In this episode of Lab Rats to Unicorns, John Flavin sits down with Casey McPherson, a musician, songwriter, and rare disease advocate whose life took an extraordinary turn when his daughter, Rose, was diagnosed with HNRNPH2, an ultra-rare neurodevelopmental disorder. Best known for his work as the lead vocalist and songwriter for Alpha Rev and Flying Colors, Casey has spent much of his career crafting powerful music that resonates deeply with audiences. But when faced with the challenges of navigating the healthcare system for rare diseases, Casey turned his creativity, resilience, and determination toward a new mission: advancing precision medicine for underserved patient communities.

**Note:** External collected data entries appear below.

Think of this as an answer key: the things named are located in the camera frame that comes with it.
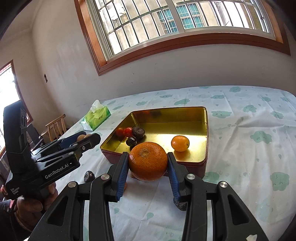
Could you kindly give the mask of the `person's left hand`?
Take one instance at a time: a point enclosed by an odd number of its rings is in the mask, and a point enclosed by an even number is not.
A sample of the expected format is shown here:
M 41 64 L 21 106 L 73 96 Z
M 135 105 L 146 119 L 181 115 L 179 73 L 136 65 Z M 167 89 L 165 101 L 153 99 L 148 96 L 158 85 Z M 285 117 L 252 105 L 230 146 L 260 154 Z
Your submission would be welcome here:
M 47 211 L 58 196 L 56 183 L 52 183 L 47 187 L 49 196 L 45 201 L 19 197 L 16 201 L 15 217 L 18 223 L 26 230 L 32 231 L 42 217 L 41 211 Z

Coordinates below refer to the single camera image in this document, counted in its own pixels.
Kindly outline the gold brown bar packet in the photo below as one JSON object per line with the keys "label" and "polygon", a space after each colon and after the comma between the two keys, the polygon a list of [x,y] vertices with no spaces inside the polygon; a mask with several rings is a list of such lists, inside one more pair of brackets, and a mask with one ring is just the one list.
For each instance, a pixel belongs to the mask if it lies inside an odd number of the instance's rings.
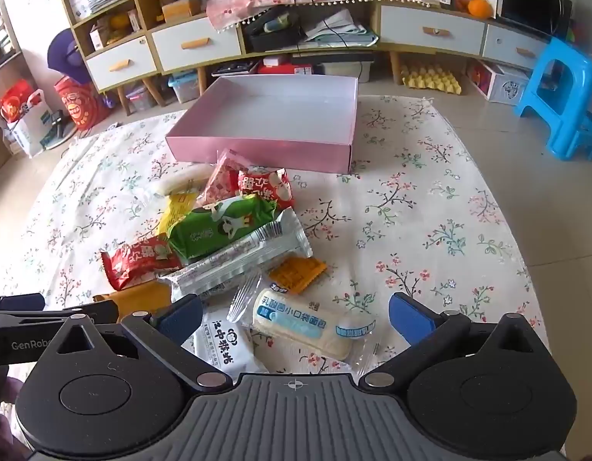
{"label": "gold brown bar packet", "polygon": [[149,281],[121,290],[110,295],[94,295],[94,302],[113,301],[118,308],[118,322],[137,311],[150,314],[158,312],[171,304],[171,289],[167,284]]}

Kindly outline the white red small packet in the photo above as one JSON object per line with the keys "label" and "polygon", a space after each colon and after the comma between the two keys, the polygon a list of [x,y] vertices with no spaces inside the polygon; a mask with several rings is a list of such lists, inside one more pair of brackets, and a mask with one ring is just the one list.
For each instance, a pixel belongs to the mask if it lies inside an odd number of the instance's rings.
{"label": "white red small packet", "polygon": [[241,373],[268,373],[255,357],[249,330],[240,323],[230,322],[227,310],[220,306],[205,307],[200,327],[182,347],[234,381]]}

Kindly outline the green chips packet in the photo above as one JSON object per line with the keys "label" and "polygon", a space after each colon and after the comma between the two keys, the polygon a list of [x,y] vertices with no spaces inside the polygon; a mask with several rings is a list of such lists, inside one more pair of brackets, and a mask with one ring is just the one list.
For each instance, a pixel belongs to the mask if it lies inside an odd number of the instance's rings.
{"label": "green chips packet", "polygon": [[227,247],[275,219],[277,204],[252,194],[193,209],[168,232],[170,248],[197,260]]}

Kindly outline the blue white bread packet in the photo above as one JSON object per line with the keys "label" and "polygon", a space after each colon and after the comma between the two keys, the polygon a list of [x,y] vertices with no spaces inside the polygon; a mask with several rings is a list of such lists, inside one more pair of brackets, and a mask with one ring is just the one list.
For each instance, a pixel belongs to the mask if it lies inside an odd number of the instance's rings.
{"label": "blue white bread packet", "polygon": [[307,347],[320,357],[346,364],[361,373],[372,362],[377,315],[353,298],[334,308],[316,308],[262,272],[244,278],[227,311],[232,323],[272,338]]}

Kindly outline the yellow snack packet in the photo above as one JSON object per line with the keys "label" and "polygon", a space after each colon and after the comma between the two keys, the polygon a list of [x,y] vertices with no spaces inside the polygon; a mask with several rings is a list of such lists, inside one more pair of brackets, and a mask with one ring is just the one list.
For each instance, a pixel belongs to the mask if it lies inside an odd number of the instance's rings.
{"label": "yellow snack packet", "polygon": [[197,197],[197,192],[182,192],[168,196],[154,233],[169,234],[170,230],[194,209]]}

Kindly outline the orange white small packet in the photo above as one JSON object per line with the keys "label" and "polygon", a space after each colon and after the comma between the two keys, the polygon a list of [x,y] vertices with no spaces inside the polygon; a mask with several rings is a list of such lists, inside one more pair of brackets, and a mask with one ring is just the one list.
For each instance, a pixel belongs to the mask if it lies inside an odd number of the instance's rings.
{"label": "orange white small packet", "polygon": [[270,280],[284,292],[300,295],[327,269],[327,265],[314,257],[292,256],[269,273]]}

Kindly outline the silver cracker packet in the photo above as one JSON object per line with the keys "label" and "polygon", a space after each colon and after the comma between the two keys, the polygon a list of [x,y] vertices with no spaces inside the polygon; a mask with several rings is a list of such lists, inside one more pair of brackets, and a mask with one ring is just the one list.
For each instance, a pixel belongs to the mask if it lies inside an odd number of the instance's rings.
{"label": "silver cracker packet", "polygon": [[273,222],[259,227],[203,260],[160,276],[170,288],[171,301],[186,295],[207,300],[235,288],[245,275],[269,270],[291,256],[311,258],[313,249],[302,223],[292,208],[283,210]]}

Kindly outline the clear white bread packet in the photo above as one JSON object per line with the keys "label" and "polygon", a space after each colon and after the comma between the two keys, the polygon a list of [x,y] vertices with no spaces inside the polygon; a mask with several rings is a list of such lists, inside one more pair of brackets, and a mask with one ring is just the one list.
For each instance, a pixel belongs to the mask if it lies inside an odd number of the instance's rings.
{"label": "clear white bread packet", "polygon": [[159,196],[188,192],[191,188],[205,185],[212,173],[214,173],[214,167],[211,164],[196,163],[173,174],[160,177],[154,187],[154,192]]}

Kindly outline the pink rice cracker packet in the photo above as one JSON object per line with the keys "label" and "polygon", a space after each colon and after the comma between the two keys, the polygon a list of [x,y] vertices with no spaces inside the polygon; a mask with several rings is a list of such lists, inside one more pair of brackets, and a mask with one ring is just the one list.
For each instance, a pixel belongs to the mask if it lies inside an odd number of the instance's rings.
{"label": "pink rice cracker packet", "polygon": [[224,149],[204,190],[198,196],[198,207],[208,206],[239,195],[239,174],[248,170],[251,162],[246,157],[230,149]]}

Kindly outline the pink cardboard box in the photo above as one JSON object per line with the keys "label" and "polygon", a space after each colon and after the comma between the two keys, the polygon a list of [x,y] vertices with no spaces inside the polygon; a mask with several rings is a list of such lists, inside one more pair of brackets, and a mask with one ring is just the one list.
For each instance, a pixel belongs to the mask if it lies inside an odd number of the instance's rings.
{"label": "pink cardboard box", "polygon": [[166,134],[181,163],[213,163],[233,150],[262,167],[350,170],[356,78],[243,75],[217,79]]}

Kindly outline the clear storage bin blue lid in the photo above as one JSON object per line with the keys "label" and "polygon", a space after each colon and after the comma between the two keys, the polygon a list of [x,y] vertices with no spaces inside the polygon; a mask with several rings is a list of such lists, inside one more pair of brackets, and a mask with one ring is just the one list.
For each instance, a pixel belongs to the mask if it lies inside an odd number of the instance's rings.
{"label": "clear storage bin blue lid", "polygon": [[187,103],[199,97],[198,75],[195,71],[171,74],[168,86],[179,103]]}

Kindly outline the blue plastic stool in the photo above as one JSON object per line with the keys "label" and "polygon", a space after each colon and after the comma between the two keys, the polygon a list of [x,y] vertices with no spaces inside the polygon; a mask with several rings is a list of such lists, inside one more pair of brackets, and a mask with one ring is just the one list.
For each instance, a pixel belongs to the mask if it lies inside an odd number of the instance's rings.
{"label": "blue plastic stool", "polygon": [[592,160],[592,60],[573,45],[551,38],[514,108],[531,111],[549,127],[547,150],[570,160],[578,150]]}

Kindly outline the purple hat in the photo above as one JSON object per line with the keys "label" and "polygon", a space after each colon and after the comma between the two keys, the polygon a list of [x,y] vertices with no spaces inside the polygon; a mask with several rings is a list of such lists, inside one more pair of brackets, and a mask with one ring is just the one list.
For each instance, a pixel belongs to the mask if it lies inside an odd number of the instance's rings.
{"label": "purple hat", "polygon": [[50,43],[47,50],[47,66],[80,85],[86,85],[92,81],[70,29],[59,32]]}

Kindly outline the white patterned storage box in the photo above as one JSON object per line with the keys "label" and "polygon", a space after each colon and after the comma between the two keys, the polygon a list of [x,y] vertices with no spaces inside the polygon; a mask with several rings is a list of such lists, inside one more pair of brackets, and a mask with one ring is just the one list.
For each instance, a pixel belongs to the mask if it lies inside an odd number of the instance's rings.
{"label": "white patterned storage box", "polygon": [[467,61],[466,75],[486,101],[511,106],[520,102],[529,81],[529,76],[519,69],[475,58]]}

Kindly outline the red shoe box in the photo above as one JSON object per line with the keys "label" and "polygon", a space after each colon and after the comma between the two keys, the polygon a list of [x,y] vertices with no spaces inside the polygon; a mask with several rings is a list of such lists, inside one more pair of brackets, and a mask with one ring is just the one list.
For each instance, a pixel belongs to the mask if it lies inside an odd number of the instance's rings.
{"label": "red shoe box", "polygon": [[293,65],[293,63],[267,66],[262,63],[256,73],[263,75],[312,75],[313,67],[311,65]]}

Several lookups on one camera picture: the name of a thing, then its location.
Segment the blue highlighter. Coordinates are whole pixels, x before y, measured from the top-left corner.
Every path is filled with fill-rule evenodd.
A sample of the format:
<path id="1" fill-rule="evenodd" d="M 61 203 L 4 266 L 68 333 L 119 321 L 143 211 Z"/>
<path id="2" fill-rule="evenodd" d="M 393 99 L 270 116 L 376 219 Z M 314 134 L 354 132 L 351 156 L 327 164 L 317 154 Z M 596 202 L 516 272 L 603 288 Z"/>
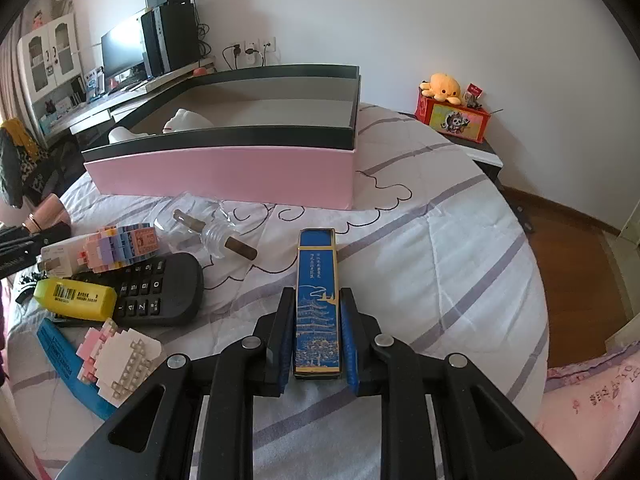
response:
<path id="1" fill-rule="evenodd" d="M 77 378 L 82 359 L 76 354 L 73 345 L 48 318 L 40 323 L 37 338 L 56 374 L 73 397 L 91 413 L 107 420 L 116 408 L 99 395 L 95 385 L 84 384 Z"/>

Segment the pink pillow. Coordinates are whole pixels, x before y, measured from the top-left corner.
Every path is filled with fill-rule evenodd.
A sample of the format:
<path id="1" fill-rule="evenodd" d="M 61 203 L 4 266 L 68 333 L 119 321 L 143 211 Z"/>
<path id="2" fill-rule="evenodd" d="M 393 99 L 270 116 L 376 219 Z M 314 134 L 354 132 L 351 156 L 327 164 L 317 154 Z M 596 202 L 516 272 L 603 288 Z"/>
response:
<path id="1" fill-rule="evenodd" d="M 536 429 L 578 479 L 605 471 L 639 416 L 639 345 L 547 372 Z"/>

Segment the colourful block figure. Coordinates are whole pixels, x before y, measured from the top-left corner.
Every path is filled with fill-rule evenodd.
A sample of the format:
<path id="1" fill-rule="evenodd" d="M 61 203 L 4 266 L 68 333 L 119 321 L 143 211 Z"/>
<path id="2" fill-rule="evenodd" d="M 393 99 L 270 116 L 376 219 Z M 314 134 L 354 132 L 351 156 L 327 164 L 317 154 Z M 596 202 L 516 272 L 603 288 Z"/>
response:
<path id="1" fill-rule="evenodd" d="M 158 248 L 156 231 L 149 223 L 108 226 L 82 242 L 78 262 L 94 273 L 103 273 L 152 258 Z"/>

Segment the clear glass bottle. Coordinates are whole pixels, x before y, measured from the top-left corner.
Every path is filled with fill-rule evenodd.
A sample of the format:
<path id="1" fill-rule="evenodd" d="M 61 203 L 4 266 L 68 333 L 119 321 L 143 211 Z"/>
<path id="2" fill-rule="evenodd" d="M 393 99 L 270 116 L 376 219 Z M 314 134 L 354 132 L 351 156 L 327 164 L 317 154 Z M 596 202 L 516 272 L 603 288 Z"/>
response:
<path id="1" fill-rule="evenodd" d="M 157 211 L 153 222 L 158 237 L 174 252 L 204 250 L 214 259 L 232 254 L 248 261 L 257 249 L 241 235 L 221 202 L 184 192 Z"/>

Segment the yellow octopus plush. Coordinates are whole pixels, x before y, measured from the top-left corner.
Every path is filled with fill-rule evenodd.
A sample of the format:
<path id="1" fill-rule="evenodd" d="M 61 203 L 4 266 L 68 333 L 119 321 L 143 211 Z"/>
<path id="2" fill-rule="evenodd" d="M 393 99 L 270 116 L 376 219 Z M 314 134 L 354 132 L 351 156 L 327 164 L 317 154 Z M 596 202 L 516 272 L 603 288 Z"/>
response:
<path id="1" fill-rule="evenodd" d="M 447 74 L 433 74 L 429 80 L 422 81 L 419 88 L 424 96 L 438 102 L 448 102 L 454 105 L 462 104 L 460 84 L 454 77 Z"/>

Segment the white pink block figure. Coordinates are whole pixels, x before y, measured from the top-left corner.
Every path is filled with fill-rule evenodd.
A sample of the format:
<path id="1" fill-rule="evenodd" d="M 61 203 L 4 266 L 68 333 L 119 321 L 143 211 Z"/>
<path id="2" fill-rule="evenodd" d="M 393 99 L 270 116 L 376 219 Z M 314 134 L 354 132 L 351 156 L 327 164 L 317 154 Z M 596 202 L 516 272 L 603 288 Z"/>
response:
<path id="1" fill-rule="evenodd" d="M 162 344 L 133 328 L 119 328 L 108 318 L 101 328 L 89 328 L 76 354 L 77 379 L 95 386 L 98 395 L 119 408 L 160 365 Z"/>

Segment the blue gold rectangular box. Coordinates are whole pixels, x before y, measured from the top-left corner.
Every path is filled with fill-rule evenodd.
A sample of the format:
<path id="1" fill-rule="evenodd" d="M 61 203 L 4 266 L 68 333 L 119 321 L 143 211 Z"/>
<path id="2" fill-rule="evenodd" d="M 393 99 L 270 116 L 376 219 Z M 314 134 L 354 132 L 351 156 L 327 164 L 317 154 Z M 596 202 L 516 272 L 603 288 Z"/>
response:
<path id="1" fill-rule="evenodd" d="M 295 309 L 294 375 L 337 377 L 341 336 L 334 229 L 299 233 Z"/>

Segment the white cup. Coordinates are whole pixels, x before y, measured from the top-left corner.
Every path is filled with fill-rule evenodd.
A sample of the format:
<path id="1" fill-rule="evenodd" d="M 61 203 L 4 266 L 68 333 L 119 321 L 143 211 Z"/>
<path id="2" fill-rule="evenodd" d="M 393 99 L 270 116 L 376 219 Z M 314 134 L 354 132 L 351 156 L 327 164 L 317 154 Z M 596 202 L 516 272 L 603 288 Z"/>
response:
<path id="1" fill-rule="evenodd" d="M 163 126 L 163 133 L 210 129 L 213 126 L 214 124 L 201 114 L 179 108 Z"/>

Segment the white glass-door cabinet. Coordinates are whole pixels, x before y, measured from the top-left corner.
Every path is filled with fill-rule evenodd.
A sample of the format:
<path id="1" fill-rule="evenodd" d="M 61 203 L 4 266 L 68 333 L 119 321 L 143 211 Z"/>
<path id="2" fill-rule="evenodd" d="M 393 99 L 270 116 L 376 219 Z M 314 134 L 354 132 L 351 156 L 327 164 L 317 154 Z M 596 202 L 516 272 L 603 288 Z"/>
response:
<path id="1" fill-rule="evenodd" d="M 18 40 L 17 62 L 29 104 L 79 76 L 75 15 L 65 14 Z"/>

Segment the yellow highlighter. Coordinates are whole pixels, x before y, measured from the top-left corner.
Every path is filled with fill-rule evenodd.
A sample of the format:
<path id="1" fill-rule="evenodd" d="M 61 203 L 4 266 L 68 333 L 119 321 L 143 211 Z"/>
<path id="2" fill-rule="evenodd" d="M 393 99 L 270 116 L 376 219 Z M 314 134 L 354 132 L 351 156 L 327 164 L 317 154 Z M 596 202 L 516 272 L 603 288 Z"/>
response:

As the founder of To Cure a Rose Foundation, Everlum Bio, and Chrysalis Genetics, Casey is revolutionizing the way treatments for rare diseases are approached. In this conversation, he shares how his experiences as an artist helped him find innovative ways to connect, problem-solve, and advocate for change in biotech. Casey’s journey is a testament to the power of resilience, collaboration, and the unwavering love of a parent determined to make a difference.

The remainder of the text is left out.